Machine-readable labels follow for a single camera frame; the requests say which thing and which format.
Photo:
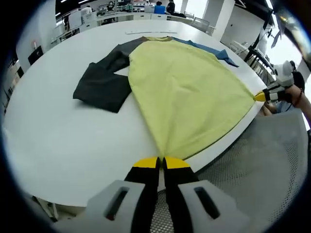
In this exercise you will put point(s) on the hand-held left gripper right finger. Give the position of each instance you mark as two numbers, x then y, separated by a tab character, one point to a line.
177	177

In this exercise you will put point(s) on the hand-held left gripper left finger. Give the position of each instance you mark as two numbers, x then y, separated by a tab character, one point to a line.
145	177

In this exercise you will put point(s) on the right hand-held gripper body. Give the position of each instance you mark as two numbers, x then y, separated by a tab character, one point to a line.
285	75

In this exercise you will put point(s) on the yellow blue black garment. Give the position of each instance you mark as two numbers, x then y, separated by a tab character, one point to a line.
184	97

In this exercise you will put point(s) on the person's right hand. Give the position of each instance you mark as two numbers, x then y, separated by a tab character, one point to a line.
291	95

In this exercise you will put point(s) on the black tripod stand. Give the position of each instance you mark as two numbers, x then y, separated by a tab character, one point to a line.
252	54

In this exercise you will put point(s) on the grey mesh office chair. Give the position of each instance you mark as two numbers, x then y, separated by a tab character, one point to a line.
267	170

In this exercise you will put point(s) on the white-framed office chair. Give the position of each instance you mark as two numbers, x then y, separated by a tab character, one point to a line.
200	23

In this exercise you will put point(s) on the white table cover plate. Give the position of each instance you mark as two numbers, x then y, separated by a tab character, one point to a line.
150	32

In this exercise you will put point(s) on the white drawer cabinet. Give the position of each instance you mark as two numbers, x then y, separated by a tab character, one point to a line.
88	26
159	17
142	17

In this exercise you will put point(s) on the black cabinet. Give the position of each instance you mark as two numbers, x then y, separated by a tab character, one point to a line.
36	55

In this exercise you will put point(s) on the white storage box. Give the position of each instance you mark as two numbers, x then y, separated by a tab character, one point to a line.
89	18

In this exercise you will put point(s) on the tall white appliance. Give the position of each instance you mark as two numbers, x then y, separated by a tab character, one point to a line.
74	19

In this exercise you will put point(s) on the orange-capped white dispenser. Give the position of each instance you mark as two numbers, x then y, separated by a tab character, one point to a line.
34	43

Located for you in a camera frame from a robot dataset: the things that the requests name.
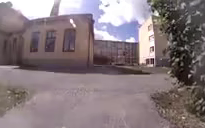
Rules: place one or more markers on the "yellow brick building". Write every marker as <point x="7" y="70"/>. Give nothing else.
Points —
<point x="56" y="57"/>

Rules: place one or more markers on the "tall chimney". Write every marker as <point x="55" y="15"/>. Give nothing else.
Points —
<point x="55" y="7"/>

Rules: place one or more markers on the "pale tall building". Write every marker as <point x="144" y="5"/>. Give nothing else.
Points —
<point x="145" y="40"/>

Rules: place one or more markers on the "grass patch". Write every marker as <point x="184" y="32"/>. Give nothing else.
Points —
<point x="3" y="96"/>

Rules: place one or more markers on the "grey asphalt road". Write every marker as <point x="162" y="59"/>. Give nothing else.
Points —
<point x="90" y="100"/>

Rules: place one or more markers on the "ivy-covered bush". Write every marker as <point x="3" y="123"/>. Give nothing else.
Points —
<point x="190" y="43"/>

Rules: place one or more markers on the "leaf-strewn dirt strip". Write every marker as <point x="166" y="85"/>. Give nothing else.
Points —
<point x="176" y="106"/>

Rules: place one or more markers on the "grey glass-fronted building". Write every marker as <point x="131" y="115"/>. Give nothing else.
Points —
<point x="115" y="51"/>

----------

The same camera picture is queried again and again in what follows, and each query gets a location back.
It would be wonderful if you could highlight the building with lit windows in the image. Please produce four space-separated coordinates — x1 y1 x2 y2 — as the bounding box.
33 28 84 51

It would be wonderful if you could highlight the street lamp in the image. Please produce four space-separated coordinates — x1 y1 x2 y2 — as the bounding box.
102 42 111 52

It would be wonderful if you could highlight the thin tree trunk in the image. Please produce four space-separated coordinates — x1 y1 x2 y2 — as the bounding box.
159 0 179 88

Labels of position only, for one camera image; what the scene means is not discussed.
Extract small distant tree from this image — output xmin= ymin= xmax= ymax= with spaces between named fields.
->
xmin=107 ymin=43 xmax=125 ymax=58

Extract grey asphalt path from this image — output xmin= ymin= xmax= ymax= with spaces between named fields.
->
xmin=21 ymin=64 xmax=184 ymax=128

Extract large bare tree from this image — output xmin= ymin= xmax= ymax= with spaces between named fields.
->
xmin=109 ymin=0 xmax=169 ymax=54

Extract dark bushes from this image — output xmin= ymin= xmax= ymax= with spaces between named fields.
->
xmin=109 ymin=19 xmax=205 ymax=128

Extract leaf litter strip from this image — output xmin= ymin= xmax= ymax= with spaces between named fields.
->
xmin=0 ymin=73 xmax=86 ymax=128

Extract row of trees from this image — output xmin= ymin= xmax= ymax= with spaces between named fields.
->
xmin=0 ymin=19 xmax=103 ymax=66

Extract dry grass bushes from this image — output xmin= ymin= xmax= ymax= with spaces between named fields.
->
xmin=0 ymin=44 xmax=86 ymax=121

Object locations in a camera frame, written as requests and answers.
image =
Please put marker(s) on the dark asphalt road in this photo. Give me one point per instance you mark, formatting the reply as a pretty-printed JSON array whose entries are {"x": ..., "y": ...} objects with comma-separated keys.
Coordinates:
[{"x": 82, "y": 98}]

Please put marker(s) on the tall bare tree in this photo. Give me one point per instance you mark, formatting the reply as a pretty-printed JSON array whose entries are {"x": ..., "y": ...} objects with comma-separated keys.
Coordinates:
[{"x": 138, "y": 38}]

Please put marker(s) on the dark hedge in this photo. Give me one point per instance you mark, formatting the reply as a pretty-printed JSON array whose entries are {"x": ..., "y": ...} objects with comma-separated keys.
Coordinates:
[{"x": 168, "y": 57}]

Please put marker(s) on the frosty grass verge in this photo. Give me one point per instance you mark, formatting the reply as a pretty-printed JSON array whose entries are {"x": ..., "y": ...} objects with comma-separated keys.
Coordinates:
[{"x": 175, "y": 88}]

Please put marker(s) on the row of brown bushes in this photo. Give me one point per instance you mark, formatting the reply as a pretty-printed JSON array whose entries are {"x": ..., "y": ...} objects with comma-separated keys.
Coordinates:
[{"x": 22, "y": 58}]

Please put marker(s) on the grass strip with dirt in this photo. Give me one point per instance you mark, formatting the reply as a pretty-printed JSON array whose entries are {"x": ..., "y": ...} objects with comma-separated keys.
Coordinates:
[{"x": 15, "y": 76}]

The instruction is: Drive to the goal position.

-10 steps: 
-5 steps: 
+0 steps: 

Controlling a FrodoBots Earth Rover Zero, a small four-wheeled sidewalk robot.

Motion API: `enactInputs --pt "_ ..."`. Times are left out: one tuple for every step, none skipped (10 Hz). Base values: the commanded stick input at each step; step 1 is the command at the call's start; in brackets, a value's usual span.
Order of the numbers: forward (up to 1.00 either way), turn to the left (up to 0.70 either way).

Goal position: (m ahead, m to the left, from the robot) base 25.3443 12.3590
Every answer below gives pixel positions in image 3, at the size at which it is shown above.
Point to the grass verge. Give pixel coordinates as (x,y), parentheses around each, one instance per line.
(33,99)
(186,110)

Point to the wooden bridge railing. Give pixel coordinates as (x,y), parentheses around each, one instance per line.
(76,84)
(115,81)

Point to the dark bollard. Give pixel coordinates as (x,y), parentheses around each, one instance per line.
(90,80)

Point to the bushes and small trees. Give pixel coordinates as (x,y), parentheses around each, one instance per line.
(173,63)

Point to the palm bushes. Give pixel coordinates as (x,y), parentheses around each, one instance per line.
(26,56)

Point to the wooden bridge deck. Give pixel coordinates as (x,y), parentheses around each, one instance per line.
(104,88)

----------

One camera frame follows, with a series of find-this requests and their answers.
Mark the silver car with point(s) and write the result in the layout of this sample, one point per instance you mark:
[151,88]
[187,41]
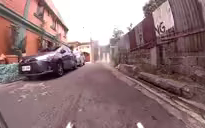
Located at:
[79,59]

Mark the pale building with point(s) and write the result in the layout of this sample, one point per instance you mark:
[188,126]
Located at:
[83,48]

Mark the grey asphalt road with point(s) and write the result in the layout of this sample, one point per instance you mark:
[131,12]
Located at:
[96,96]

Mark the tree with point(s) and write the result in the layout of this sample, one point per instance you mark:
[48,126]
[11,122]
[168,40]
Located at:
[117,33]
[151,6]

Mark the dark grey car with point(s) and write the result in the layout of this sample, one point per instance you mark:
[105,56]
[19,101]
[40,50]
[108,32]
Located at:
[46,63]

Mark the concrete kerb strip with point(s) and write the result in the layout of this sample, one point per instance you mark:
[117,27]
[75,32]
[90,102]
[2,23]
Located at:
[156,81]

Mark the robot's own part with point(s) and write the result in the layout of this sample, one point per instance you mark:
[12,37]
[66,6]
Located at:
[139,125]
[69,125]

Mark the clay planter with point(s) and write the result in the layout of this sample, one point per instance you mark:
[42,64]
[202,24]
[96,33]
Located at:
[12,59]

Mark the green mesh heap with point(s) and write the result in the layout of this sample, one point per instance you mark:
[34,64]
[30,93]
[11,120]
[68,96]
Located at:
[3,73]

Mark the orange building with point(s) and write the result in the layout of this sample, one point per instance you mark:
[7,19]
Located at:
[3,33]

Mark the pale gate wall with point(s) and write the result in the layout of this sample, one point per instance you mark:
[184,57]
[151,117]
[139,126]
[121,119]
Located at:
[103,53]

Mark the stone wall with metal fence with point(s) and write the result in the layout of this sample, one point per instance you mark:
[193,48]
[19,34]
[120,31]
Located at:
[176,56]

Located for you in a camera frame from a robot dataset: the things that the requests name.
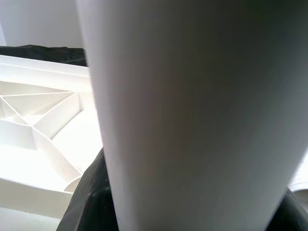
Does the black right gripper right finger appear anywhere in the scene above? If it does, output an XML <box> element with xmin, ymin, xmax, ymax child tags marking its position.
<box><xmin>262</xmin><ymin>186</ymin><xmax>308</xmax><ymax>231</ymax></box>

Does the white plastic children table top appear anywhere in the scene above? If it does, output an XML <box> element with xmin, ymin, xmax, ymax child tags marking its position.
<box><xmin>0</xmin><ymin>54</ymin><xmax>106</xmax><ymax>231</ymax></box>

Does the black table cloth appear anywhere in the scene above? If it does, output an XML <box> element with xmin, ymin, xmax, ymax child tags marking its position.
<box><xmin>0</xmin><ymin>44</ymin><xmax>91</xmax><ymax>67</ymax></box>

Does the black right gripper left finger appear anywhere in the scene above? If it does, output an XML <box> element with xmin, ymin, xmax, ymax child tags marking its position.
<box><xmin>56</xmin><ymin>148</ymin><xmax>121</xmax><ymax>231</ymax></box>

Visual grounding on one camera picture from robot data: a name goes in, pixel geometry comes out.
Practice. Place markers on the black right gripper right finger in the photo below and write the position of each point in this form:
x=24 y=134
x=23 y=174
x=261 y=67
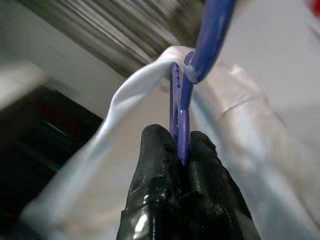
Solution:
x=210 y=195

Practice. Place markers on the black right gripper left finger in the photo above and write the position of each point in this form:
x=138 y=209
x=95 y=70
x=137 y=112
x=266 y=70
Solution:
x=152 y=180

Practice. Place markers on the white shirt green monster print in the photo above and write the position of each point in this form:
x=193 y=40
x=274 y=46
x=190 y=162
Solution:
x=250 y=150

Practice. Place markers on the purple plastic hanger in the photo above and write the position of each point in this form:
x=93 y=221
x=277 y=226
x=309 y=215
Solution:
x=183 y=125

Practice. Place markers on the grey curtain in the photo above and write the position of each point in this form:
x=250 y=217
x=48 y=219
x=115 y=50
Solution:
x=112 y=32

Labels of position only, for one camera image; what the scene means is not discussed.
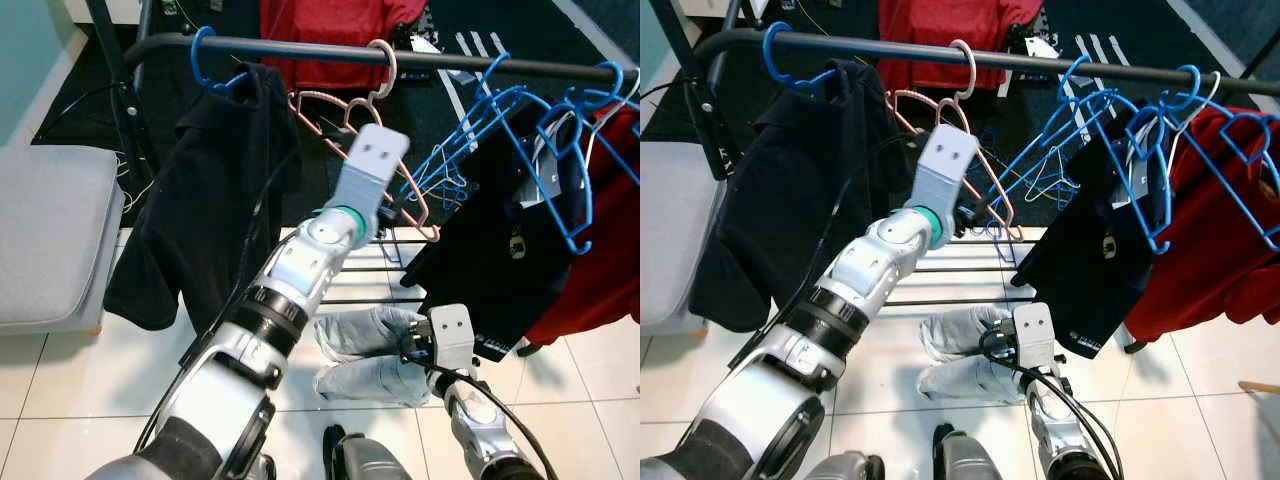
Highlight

----------

• Task description: A verbatim transcription is needed of the lines above, starting at the line with "Practice. Place markers on the black right gripper left" and ending at the line with "Practice. Place markers on the purple", both included, and of nothing else.

• Expected answer:
Practice. Place markers on the black right gripper left finger in the photo above and write the position of each point in this form:
x=138 y=209
x=95 y=70
x=137 y=112
x=266 y=70
Solution:
x=152 y=180

Practice. Place markers on the white shirt green monster print in the photo above and write the position of each point in this form:
x=193 y=40
x=274 y=46
x=190 y=162
Solution:
x=250 y=150

Practice. Place markers on the purple plastic hanger in the photo above and write the position of each point in this form:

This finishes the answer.